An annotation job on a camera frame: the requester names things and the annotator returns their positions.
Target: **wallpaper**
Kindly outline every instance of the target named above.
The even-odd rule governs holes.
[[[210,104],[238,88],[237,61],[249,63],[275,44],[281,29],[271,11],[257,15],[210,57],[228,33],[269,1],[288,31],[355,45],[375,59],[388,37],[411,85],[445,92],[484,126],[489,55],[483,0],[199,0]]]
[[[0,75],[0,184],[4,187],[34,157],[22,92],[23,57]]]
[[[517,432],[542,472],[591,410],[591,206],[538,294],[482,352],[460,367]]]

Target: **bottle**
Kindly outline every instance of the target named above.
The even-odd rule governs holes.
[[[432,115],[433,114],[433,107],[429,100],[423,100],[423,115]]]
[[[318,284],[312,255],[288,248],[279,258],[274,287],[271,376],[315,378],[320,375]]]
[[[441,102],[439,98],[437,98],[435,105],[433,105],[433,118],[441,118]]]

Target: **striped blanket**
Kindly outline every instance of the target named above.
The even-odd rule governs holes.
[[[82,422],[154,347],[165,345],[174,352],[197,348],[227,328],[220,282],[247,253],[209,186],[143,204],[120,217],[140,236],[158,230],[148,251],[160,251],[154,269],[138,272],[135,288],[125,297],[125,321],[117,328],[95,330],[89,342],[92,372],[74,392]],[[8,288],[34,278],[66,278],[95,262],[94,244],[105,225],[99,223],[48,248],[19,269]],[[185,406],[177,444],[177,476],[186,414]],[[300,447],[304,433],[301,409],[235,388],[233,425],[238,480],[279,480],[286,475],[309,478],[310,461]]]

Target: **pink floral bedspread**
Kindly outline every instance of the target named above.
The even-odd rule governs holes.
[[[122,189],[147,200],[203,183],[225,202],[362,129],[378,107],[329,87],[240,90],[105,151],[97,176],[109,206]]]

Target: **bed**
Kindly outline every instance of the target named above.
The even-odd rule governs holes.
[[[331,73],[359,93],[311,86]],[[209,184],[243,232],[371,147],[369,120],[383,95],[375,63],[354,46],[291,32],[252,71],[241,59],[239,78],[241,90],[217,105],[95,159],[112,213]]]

___

■ WHAT IS BEING ASKED
Would you restate every record word for word?

■ ANSWER SPACE
An annotation job on a camera frame: the requester names things and the annotator returns their positions.
Target: **wallpaper**
Kindly outline every instance of the target named above.
The even-odd rule governs holes.
[[[210,104],[238,88],[237,61],[249,63],[275,44],[281,29],[271,11],[257,15],[210,57],[228,33],[269,1],[288,31],[355,45],[375,59],[388,37],[411,85],[445,92],[484,126],[489,55],[483,0],[199,0]]]
[[[0,75],[0,184],[4,187],[34,157],[22,92],[23,57]]]
[[[517,432],[542,472],[591,410],[591,206],[538,294],[482,352],[460,367]]]

Target: **bottle**
Kindly outline every instance of the target named above.
The even-odd rule governs holes.
[[[432,115],[433,114],[433,107],[429,100],[423,100],[423,115]]]
[[[318,284],[312,255],[288,248],[279,258],[274,287],[271,376],[315,378],[320,375]]]
[[[441,102],[439,98],[437,98],[435,105],[433,105],[433,118],[441,118]]]

Target: **striped blanket**
Kindly outline every instance of the target named above.
The even-odd rule governs holes.
[[[82,422],[154,347],[165,345],[174,352],[197,348],[227,328],[220,282],[247,253],[209,186],[143,204],[120,217],[140,236],[158,230],[148,251],[160,251],[154,269],[138,272],[135,288],[125,297],[125,321],[117,328],[95,330],[89,342],[92,372],[74,392]],[[8,288],[34,278],[66,278],[95,262],[94,244],[105,225],[99,223],[48,248],[19,269]],[[185,406],[177,444],[177,476],[186,414]],[[300,447],[304,433],[301,409],[235,388],[233,425],[238,480],[279,480],[286,475],[309,478],[310,461]]]

Target: **pink floral bedspread**
Kindly outline every instance of the target named above.
The even-odd rule governs holes.
[[[122,189],[147,200],[203,183],[225,202],[362,129],[378,107],[329,87],[240,90],[105,151],[97,176],[109,206]]]

Target: **bed**
Kindly outline every instance of the target named above.
The even-odd rule governs holes.
[[[331,73],[359,93],[311,86]],[[209,184],[243,232],[371,147],[369,120],[383,95],[375,63],[354,46],[291,32],[252,71],[241,59],[239,78],[241,90],[217,105],[95,159],[112,213]]]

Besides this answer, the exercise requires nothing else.